7. Shame and Guilt-Based Identity
You carry a background hum of shame and guilt. It’s not always tied to specific actions—it just lingers. You often feel that you’ve failed or owe someone something undefined. Even after leaving religion, that shame sticks. It doesn’t just question what you do—it questions your worth.
8. Ambivalent Spirituality
You yearn for spiritual connection but simultaneously tense up around it. Or you crave transcendence yet avoid people, communities, or rituals that could awaken old wounds. You long for the Divine, but also resist it.
A Psychological Lens on a Spiritual Problem
Depth psychology offers a new lens. Carl Jung didn’t treat the God-image as merely a belief system; he saw it as a psychic reality—an inner representation of the Divine that shapes how we live, love, and evolve. When the God-image is split, we split internally to stay safe and maintain connection.
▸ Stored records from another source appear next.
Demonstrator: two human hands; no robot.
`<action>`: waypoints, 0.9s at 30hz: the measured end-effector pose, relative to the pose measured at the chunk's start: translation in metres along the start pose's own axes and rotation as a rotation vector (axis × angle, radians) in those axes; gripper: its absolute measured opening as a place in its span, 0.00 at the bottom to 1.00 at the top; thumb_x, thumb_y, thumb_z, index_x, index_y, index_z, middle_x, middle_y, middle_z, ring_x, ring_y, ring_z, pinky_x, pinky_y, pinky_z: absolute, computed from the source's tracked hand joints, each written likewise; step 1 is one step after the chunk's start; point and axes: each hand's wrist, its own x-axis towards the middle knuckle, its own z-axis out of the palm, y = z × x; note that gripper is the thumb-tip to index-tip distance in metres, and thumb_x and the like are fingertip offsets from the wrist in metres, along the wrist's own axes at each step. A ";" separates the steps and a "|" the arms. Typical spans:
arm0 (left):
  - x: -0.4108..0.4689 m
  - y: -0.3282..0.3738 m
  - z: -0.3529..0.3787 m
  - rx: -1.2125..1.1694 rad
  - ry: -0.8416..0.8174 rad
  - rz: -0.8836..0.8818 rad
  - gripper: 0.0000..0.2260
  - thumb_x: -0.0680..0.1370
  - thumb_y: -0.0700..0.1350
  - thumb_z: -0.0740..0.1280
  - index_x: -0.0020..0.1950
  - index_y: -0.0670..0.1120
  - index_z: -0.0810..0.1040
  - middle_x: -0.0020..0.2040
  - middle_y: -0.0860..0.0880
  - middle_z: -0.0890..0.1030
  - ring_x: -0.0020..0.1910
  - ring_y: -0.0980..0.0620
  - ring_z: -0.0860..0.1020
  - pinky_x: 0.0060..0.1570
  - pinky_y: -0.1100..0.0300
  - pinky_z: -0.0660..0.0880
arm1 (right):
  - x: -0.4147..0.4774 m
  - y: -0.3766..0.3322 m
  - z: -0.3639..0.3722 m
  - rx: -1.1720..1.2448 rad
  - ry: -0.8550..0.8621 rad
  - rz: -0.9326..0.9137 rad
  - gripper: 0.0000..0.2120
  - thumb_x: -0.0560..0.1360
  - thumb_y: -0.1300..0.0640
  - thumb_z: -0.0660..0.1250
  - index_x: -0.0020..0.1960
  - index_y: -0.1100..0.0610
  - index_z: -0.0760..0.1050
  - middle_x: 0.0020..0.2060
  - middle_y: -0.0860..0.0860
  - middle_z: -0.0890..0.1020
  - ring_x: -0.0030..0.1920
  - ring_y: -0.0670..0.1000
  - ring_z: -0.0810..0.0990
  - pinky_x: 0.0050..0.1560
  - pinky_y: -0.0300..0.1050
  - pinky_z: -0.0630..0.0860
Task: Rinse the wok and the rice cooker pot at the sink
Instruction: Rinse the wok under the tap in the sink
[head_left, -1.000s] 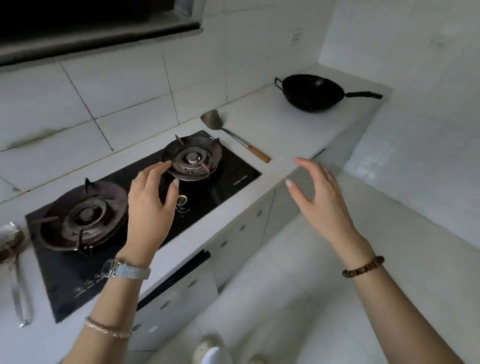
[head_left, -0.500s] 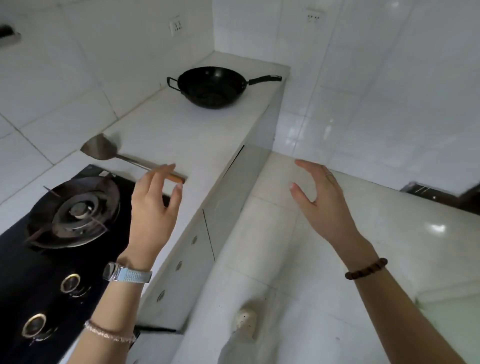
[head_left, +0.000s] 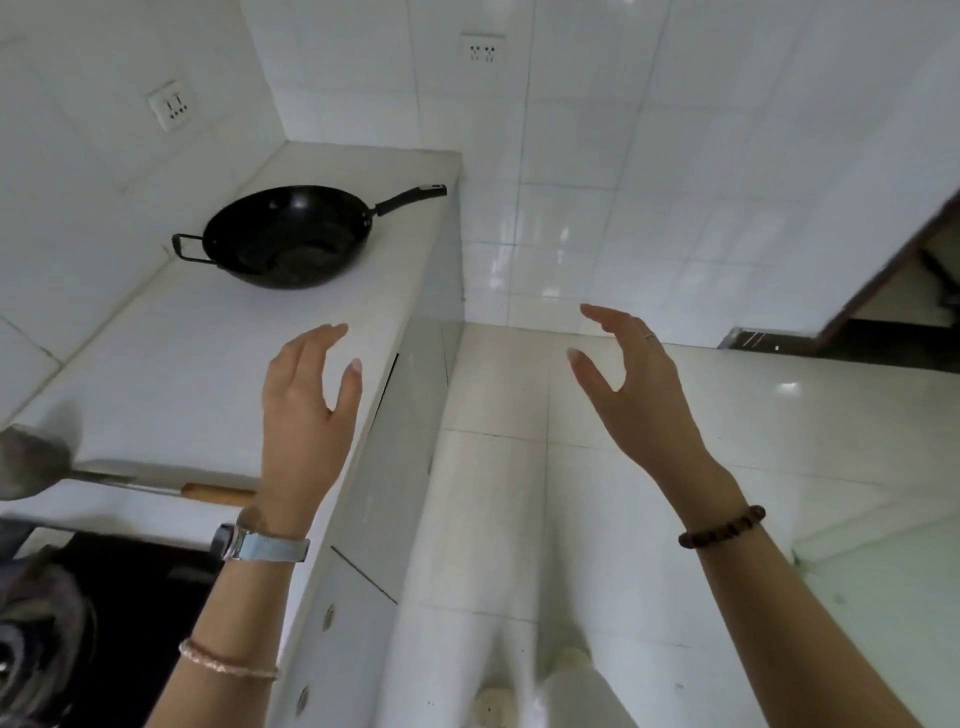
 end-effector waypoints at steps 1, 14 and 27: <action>0.008 0.001 0.009 -0.002 -0.007 0.007 0.15 0.81 0.42 0.63 0.67 0.42 0.74 0.64 0.44 0.76 0.63 0.46 0.72 0.66 0.56 0.66 | 0.009 0.007 -0.001 -0.002 0.002 0.004 0.20 0.79 0.48 0.63 0.70 0.48 0.67 0.64 0.44 0.74 0.65 0.44 0.70 0.64 0.38 0.64; 0.130 0.027 0.138 0.135 0.036 -0.029 0.16 0.81 0.44 0.63 0.68 0.43 0.73 0.65 0.44 0.76 0.65 0.46 0.71 0.66 0.62 0.61 | 0.174 0.122 -0.012 0.020 -0.081 -0.035 0.20 0.79 0.47 0.62 0.70 0.45 0.66 0.65 0.43 0.72 0.67 0.46 0.68 0.66 0.41 0.63; 0.224 0.014 0.218 0.214 0.070 -0.152 0.16 0.81 0.43 0.63 0.68 0.42 0.72 0.64 0.44 0.75 0.65 0.46 0.72 0.67 0.52 0.66 | 0.338 0.171 0.032 0.026 -0.269 -0.174 0.20 0.80 0.46 0.61 0.70 0.44 0.65 0.66 0.41 0.71 0.67 0.45 0.68 0.67 0.44 0.64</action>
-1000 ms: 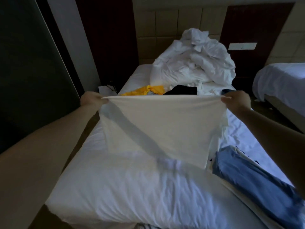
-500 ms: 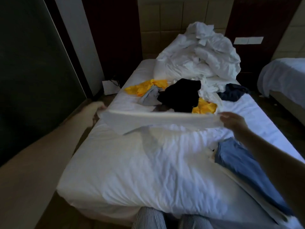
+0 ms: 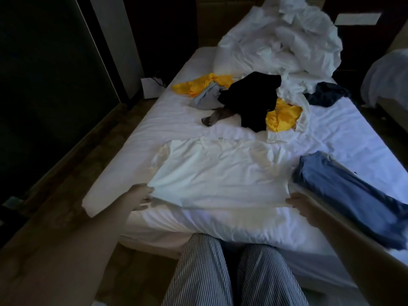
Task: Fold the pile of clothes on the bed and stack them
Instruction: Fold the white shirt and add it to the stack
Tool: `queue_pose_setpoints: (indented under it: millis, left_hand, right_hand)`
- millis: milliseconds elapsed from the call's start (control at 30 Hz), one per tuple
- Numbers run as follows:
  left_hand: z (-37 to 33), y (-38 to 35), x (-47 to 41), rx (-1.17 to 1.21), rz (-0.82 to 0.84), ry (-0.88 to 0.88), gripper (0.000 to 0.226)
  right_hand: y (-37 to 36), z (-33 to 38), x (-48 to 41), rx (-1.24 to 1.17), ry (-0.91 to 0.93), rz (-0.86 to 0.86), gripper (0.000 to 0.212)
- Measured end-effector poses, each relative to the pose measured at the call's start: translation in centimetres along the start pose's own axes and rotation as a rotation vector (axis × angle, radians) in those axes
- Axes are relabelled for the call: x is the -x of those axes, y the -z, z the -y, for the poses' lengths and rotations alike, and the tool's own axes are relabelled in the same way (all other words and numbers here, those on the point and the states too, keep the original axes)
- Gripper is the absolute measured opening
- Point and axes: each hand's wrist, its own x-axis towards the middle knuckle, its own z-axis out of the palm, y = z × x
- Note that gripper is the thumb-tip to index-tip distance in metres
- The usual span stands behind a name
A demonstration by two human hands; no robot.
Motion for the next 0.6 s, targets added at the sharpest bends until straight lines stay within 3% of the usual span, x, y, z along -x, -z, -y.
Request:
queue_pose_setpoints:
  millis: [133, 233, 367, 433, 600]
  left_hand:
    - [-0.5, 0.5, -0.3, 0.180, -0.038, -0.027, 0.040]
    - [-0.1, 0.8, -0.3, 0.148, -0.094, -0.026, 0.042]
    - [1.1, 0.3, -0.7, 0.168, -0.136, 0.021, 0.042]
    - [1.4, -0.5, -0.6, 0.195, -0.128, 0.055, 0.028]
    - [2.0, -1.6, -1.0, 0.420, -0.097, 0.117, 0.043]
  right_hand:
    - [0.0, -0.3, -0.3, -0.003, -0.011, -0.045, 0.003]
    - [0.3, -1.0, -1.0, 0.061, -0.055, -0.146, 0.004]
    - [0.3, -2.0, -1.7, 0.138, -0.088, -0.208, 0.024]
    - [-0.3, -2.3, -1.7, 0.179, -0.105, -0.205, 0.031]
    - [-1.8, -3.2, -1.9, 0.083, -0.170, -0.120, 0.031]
Winnicott’s concept of the false self applies here as well. Many people twist themselves into a spiritual persona just to remain loved by their childhood God-image. Over time, that persona becomes armor, and eventually, a prison.
Attachment theory further illuminates this dynamic. If your attachment to the Divine was insecure—if love was inconsistent or performance-based—you may struggle to trust any secure source of love, human or Divine.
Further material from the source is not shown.